Diante desse luto, o causado por perder alguém que ainda vive, Molloy embaralha memória e invenção, fatos e ficção. Ela chega a explicitar isso em um dos trechos do livro, no qual diz: “Não há testemunhas de uma parte da minha vida, essa que sua memória levou com ela. Essa perda, que poderia me angustiar, curiosamente me liberta: não há ninguém para me corrigir se eu decidir inventar.”
Julia Wähmann (Mapa Lab, 2024)
Este é um livro sobre o luto coletivo da pandemia, mas não só, porque mescla as anotações de diário com uma reflexão sobre a própria escrita diarística, revisitando desde Virginia Woolf até o avô da autora, um ex-combatente da Segunda Guerra Mundial.

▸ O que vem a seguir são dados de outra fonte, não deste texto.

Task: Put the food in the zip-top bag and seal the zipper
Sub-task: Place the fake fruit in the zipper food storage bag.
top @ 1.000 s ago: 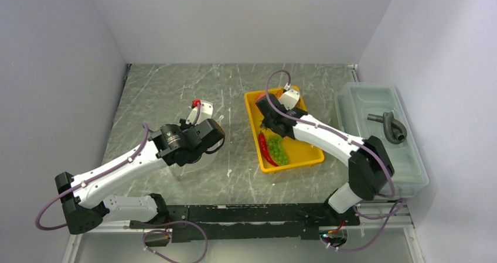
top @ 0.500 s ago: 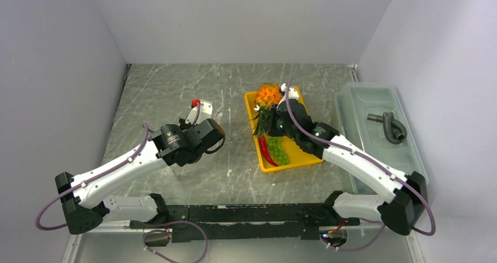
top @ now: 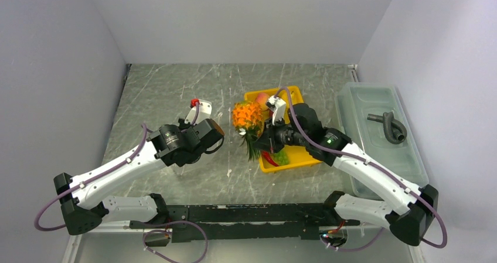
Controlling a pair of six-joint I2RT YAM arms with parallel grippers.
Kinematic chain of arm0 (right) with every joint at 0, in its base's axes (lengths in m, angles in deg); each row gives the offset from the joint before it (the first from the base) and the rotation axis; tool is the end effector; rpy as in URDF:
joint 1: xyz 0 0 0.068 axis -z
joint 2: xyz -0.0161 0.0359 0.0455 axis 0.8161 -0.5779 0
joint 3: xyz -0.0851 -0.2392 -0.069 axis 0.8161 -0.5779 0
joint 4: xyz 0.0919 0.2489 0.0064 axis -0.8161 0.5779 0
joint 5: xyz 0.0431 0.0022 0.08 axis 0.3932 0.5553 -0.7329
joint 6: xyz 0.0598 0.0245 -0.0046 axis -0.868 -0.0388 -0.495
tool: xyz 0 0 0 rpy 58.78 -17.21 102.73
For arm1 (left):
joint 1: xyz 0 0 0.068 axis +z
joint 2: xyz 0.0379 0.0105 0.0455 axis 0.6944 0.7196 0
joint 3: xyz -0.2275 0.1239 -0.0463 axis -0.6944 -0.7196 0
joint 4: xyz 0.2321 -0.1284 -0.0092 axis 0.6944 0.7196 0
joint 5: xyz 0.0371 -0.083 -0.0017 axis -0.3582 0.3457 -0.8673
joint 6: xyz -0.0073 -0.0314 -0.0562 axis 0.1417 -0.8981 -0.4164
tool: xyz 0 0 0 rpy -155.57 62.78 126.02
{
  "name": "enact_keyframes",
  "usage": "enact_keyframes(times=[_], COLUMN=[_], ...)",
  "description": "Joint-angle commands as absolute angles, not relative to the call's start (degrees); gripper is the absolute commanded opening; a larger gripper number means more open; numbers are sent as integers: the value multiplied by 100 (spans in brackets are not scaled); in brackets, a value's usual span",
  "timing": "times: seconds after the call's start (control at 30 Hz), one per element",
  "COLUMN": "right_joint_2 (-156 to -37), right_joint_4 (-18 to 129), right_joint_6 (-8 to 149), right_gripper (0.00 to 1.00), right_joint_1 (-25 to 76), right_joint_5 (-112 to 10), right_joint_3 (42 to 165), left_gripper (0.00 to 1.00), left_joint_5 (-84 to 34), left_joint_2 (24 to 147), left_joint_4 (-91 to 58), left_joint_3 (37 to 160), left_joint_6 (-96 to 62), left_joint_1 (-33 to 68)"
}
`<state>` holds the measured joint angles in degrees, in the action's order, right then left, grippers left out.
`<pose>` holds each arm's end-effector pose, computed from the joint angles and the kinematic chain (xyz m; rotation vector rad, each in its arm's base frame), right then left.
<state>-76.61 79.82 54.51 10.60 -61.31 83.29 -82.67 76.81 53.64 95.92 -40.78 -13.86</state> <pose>0.1725 0.1891 0.3099 -0.6106 2.1592 1.0034 0.1438 -0.1567 0.3249 0.2040 2.2079 0.3336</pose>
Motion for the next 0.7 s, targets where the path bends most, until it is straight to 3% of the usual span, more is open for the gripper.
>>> enact_keyframes(times=[0.0, 0.67], right_joint_2=[-7210, -7775], right_joint_4=[7931, 8060], right_joint_6=[5827, 5609], right_gripper=[0, 0], right_joint_1=[999, 320], right_joint_5=[-7263, -7917], right_joint_3=[8433, 9058], left_gripper=[0, 0], left_joint_5=[-8462, -8297], left_joint_2=[7631, 7632], left_joint_4=[5248, 5110], left_joint_3=[9619, 9606], left_joint_6=[-4092, -3988], left_joint_1=[-1394, -1394])
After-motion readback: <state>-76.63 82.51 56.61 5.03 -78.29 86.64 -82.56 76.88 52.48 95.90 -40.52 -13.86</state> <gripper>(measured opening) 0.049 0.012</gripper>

Dessa aglomeração de escritos de uma época em que os dias estavam suspensos, sem data e horário registrados, surge um livro poderoso sobre o grande e o banal, a tristeza e a alegria e tudo que há de vida na morte e de morte na vida.
Cristina Rivera Garza (trad. Silvia Massimini Felix, Autêntica, 2022)
Neste livro vencedor do Pulitzer, a pesquisadora, poeta e romancista Cristina Rivera Garza retorna ao México para investigar as circunstâncias do assassinato de sua irmã, cometido em 1990 pelo ex-namorado dela. À época, não havia ainda uma discussão aprofundada sobre o feminicídio.
É diante da falta de esperança de justiça, portanto, que essa família tem que enfrentar a dor do luto causado pela perda precoce e violenta de uma de suas filhas — Liliana tinha 20 anos de idade quando foi morta. Diários, cartas e depoimentos delineiam quem ela era e nos guiam por um percurso duro, porém necessário, que mostra, entre outras coisas, as alegações da defesa. “Crime passional”, ato realizado sob “violenta emoção” e “legítima defesa da honra” são atenuantes jurídicos manipulados que colocam a vida das mulheres em risco constante, uma vez que a maior parte dos feminicídios ocorrem justamente pelas mãos de namorados e maridos das vítimas.
Foi preciso que passassem 30 anos para que a dor sentida pela família Rivera Garza pudesse ser elaborada verbalmente, para encontrar palavras que dessem conta de nomear esse luto. Um luto particular, sim, mas também coletivo, já que infelizmente segue impactando famílias no mundo todo.
Lilian Sais é poeta e romancista. Tem bacharelado em letras e mestrado e doutorado na área de letras clássicas, pela Universidade de São Paulo. Venceu o 6º Prêmio Cepe Nacional de Literatura na categoria poesia, com o livro “Motivos para cavar a terra” (Cepe Editora, 2022). Publicou, entre outros, o romance “O funeral da baleia” (Ed. Patuá, 2021, livro contemplado pelo ProAC 2020 e finalista do Prêmio São Paulo de Literatura na categoria “melhor romance de estreia”) e “O livro do figo” (Edições Macondo, 2023, livro contemplado pelo ProAC 2022 e semifinalista do Prêmio Oceanos de 2024). Sua publicação mais recente é a plaquete “Palavra nenhuma” (Círculo de Poemas, 2024). Acaba de lançar seu segundo romance, “A cabeça boa” (DBA Literatura).